Delray Beach c'est le retour à la réalité après la bulle indoor américaine. C'est un tournoi souvent ignoré mais qui donne des infos massives sur la forme des joueurs. C'est là qu'on commence à voir qui a vraiment travaillé pendant l'hiver et qui arrive en Floride avec du tennis.
La Floride en février c'est oppressant : humidité étouffante, air lourd qui rend les balles lourdes et difficiles à accélérer. Même les serveurs les plus puissants peinent à finir rapidement. Tu dois accepter des rallyes longs, rester patient, et ne pas perdre les pédales quand une balle que tu penses accélérer sort lentement.

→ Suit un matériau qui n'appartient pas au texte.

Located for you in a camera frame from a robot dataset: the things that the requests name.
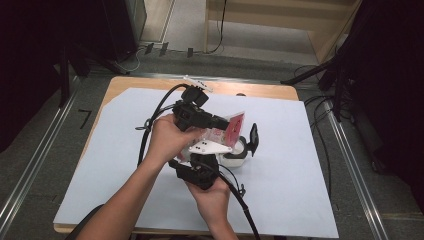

Fritz a gagné deux fois (2023-24), et c'est logique : c'est un joueur qui combine une puissance de fond (il peut imposer même quand la balle est lente) avec l'endurance physique pour supporter l'humidité. C'est le profil idéal pour Delray : puissant mais pas dépendant de la vitesse de la surface.
0,49 ace par jeu c'est très bas. À Delray, l'humidité tue les aces et limite les serveurs. Tu vas voir des breaks partout. C'est un tournoi où si tu comptes 100% sur ton service tu vas pleurer.
Les joueurs trop dépendants d'un seul schéma de jeu risquent de se faire exposer.